Virtual fence


Well-Known Member
Nov 5, 2007
The Department of Homeland Security has announced that plans to build a 28-mile “virtual fence” along Arizona’s border with Mexico have been finally approved. Though it doesn’t include plans for an actual, physical border fence, the system is expected to be effective in reducing illegal immigration into the U.S.

Part of the fence is already operational: “On Feb. 13, an officer in a Tucson command center - 70 miles from the border - noticed a group of about 100 people gathered at the border. The officer notified agents on the ground and in the air. Border Patrol caught 38 of the 100 people who tried to cross illegally, and the others went back into Mexico,” according to a Homeland Security official (AP).

The system consists of 98-foot tall towers mounted with surveillance equipment, including radar, cameras, and sensors, which law enforcement officers can use to monitor the border. According to the Associated Press, the equipment is “capable of distinguishing people from cattle at a distance of about 10 miles,” as well as being “powerful enough to tell group sizes and whether people are carrying backpacks that may contain weapons or drugs.”

There have been some glitches, however. The government has withheld full payment from Boeing, the company commissioned to build the system, due to late deliveries and failures in the test product. The final product (called Project 28) will be installed, however, with Boeing offering the government a $2 million credit for support and maintenance.

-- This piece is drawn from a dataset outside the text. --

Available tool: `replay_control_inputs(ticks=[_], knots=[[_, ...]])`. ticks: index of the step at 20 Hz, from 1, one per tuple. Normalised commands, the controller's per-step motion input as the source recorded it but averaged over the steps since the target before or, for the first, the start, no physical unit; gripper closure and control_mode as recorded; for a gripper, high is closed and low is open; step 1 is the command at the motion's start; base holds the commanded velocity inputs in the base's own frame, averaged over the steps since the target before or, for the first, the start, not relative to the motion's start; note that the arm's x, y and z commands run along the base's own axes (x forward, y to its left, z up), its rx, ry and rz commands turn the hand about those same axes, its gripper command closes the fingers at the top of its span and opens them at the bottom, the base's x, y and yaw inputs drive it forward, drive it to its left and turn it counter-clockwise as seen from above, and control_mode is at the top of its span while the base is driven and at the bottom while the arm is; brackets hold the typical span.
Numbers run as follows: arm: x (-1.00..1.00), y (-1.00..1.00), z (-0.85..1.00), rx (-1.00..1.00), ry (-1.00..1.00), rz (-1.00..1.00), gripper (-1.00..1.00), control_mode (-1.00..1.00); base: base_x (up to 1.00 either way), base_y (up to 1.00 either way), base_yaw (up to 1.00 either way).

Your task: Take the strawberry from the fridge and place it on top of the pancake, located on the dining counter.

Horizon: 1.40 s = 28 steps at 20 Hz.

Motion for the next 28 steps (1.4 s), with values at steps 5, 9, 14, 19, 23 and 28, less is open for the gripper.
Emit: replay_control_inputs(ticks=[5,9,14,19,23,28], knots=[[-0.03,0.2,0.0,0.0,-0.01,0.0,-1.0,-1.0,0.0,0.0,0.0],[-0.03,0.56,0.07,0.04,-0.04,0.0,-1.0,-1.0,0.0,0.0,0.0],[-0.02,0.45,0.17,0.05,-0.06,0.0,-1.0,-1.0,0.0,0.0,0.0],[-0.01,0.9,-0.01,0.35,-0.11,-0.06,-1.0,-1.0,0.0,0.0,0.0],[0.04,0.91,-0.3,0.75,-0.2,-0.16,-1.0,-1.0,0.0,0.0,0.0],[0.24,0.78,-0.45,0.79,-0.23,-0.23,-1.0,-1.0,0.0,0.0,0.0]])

Not everyone is convinced, though: "This is not the end of the Project 28 story," said Congressman Christopher Carney (D-Pennsylvania), Chairman of the House Homeland Security Management Subcommittee. "We need to understand what went wrong with Project 28 to ensure that the mistakes of the past are not repeated and taxpayer dollars are not squandered."

The 28-mile stretch is the first of what the government hopes will be an extensive network.
This is kind of cool. At first it doesn't seem like it would be as effective as an actual fence, but ultimately it may be better. You can cut holes into a chain link fence, that's no big deal. It's a lot harder to try to conceal yourself from ultra-high-tech cameras, sensors, and radar that can tell the difference between you and a cow ten miles away.

I think it is a GREAT solution ONLY if they act on the people crossing etc.. as in arrest them and deport them back.
I'd gladly take a job in a tower at the border shooting them as they try to cross ........

Shooting people as they try to cross the border isn't my idea of justice. That's a perfect instance of "overkill".